Delegado e investigador ouvem atentamente o relato do amigo que chora.
- Aí, o senhor sabe como é, né... A gente acaba arranjando uma treta aqui, uma treta ali... Mais cedo ou mais tarde acaba assim.
- E com quem é que o nosso amigo tinha treta?
- .....
- P...Q...P...!!! Esbraveja o delegado, suado, cansado, olhando todos os maltrapilhos à sua volta saírem cabisbaixos. Ninguém vai me dar uma pista!?
Segura então o braço do jovem depoente, tentando impedí-lo de seguir os demais.
- Quem é que fez essa cagada aqui!? Quem tinha motivos pra matar um moleque que só ajudava os outros e fumava um baseadinho de vez em quando!!?

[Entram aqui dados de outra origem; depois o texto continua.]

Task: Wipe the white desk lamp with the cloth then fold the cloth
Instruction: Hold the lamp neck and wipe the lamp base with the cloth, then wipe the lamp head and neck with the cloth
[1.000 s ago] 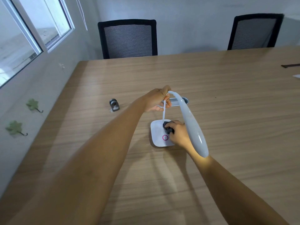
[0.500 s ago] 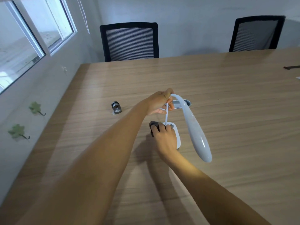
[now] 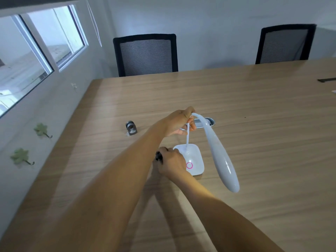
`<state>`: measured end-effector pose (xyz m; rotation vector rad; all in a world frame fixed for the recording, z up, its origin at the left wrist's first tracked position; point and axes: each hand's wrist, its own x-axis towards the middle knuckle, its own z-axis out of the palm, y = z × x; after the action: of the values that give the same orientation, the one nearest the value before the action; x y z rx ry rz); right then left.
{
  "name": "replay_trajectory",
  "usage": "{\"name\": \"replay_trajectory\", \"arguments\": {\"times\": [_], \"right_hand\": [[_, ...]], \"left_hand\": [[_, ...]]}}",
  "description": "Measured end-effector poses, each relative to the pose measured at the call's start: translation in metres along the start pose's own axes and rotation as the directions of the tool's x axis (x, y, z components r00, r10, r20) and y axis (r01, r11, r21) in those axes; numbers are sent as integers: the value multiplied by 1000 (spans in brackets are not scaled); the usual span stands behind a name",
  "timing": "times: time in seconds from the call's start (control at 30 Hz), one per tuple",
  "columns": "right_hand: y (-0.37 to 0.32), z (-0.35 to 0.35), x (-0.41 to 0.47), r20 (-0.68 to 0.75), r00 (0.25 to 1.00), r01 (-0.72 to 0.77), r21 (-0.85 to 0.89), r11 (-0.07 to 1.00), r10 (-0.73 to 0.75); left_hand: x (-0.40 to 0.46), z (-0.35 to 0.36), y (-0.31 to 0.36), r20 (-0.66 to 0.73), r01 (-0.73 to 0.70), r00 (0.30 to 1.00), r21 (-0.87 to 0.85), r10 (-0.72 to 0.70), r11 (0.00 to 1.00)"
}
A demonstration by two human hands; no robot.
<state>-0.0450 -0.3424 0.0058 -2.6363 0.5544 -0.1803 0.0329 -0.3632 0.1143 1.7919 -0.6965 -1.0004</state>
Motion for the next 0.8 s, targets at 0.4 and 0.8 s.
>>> {"name": "replay_trajectory", "arguments": {"times": [0.4, 0.8], "right_hand": [[15, -4, -4, -50, 995, -76, 140, 987, 84], [109, -115, -151, -289, 892, -159, 518, 841, 347]], "left_hand": [[1, -1, 0, 9, -7, 1000, 5, 7, 1000], [-7, 0, 11, 24, 29, 999, 22, -29, 999]]}}
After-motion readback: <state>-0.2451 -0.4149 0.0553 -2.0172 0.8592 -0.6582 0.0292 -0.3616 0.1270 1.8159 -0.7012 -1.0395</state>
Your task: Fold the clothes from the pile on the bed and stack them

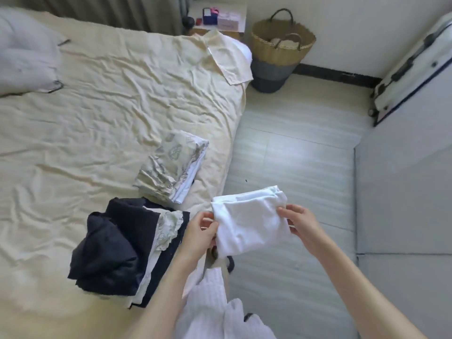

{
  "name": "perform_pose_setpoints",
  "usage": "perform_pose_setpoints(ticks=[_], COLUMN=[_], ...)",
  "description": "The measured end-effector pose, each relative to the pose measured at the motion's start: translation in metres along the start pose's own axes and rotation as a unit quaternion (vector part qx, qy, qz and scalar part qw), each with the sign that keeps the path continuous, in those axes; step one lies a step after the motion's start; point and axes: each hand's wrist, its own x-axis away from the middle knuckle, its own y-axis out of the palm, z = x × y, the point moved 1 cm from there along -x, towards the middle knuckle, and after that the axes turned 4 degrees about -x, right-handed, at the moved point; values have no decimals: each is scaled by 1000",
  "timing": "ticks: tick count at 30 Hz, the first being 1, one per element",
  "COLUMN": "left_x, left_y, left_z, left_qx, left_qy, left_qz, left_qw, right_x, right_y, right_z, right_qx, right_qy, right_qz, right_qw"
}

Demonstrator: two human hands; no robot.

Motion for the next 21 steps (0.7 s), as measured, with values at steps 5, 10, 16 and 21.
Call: perform_pose_setpoints(ticks=[5, 10, 16, 21], left_x=[-78, -128, -178, -210], left_y=[-54, -102, -129, -137], left_z=[28, 40, 41, 25], left_qx=[60, 79, 121, 128], left_qy=[-30, -52, -87, -136], left_qz=[71, 198, 274, 310], left_qw=[995, 976, 950, 932], right_x=[-86, -151, -214, -255], right_y=[96, 194, 285, 329], right_z=[-81, -144, -176, -153], right_qx=[85, 208, 277, 334], right_qy=[-33, -94, -124, -107], right_qz=[-23, -96, -140, -155], right_qw=[996, 969, 942, 924])
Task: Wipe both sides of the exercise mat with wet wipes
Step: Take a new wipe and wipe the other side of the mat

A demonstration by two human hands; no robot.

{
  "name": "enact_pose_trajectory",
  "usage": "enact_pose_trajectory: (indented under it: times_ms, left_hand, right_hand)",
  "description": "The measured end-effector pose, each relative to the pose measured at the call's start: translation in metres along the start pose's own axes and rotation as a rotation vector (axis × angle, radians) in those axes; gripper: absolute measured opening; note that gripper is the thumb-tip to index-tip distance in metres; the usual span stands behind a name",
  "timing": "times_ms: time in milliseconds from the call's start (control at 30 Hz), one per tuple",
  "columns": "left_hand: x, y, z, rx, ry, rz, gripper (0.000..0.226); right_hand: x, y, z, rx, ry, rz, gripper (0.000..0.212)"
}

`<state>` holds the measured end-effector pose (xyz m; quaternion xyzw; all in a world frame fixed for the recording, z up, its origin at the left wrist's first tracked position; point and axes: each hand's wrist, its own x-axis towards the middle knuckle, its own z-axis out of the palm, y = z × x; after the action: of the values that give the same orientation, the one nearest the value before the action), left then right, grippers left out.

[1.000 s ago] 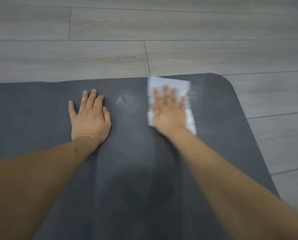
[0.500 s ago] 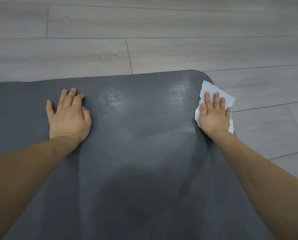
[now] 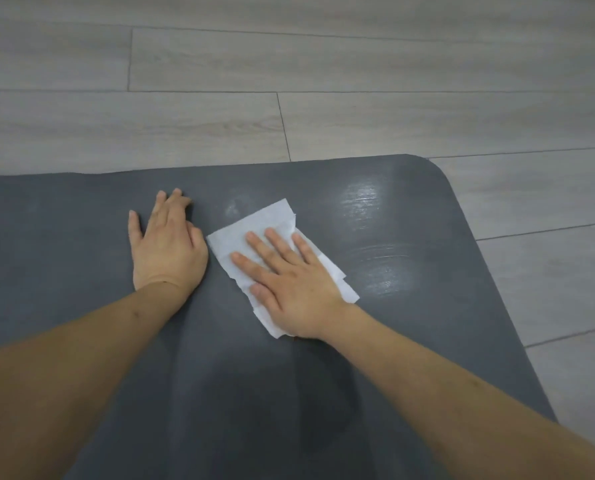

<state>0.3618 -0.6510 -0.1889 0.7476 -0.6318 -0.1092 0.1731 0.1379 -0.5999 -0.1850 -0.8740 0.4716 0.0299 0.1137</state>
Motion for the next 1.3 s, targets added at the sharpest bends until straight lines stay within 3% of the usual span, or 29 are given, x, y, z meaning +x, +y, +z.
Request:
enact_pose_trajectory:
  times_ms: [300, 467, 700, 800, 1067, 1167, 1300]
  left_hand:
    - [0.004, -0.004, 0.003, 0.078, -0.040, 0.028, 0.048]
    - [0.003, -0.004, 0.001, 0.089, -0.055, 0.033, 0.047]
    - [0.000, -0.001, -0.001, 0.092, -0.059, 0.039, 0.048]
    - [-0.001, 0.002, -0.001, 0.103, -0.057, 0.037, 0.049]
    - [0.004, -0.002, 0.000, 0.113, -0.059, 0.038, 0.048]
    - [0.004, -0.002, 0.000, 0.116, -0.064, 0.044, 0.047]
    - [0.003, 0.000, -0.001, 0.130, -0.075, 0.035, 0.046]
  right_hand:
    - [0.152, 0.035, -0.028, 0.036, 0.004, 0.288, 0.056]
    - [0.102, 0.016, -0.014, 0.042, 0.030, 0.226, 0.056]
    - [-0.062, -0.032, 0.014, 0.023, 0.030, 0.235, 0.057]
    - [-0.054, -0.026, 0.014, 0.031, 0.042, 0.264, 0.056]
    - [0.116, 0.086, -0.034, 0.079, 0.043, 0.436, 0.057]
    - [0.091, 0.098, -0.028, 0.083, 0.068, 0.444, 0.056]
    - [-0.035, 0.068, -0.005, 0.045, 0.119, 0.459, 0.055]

- Sei não, doutor, sei não.
O delegado solta o braço do rapaz, que sai devagarinho com o rosto banhado em lágrimas.
Em poucos instantes a cena do crime só tem o cadáver, o delegado e três investigadores. Os moradores de rua se foram, os transeuntes vão e vem na sua rotina invisível.
O cinza desgastado da viatura se confunde com o concreto armado de uma construção que se ergue atrás da praça.
Aproxima-se a sirene trêmula de uma funerária. Ela encosta bem próxima ao cadáver de Humberto. Descem dois homens com luvas nas mãos. Eles olham em silêncio para o delegado por alguns segundos.
O homem da lei sussurra, enquanto enxuga o suor da testa:
- Pode recolher. É indigente.
- Mas, doutor, ele foi assassinado e...
- É indigente, eu já disse.
O delegado entra na viatura acompanhado de seus investigadores e saem em disparada, de volta ao plantão policial.
Longe dali, num hospital psiquiátrico, uma jovem senhora passa por um interrogatório médico:
- Sim, eu tenho um filho. Ele é lindo e vai ser médico um dia, assim como o senhor! Ele se chama Humberto! Já imaginou? Doutor Humberto Arantes!!!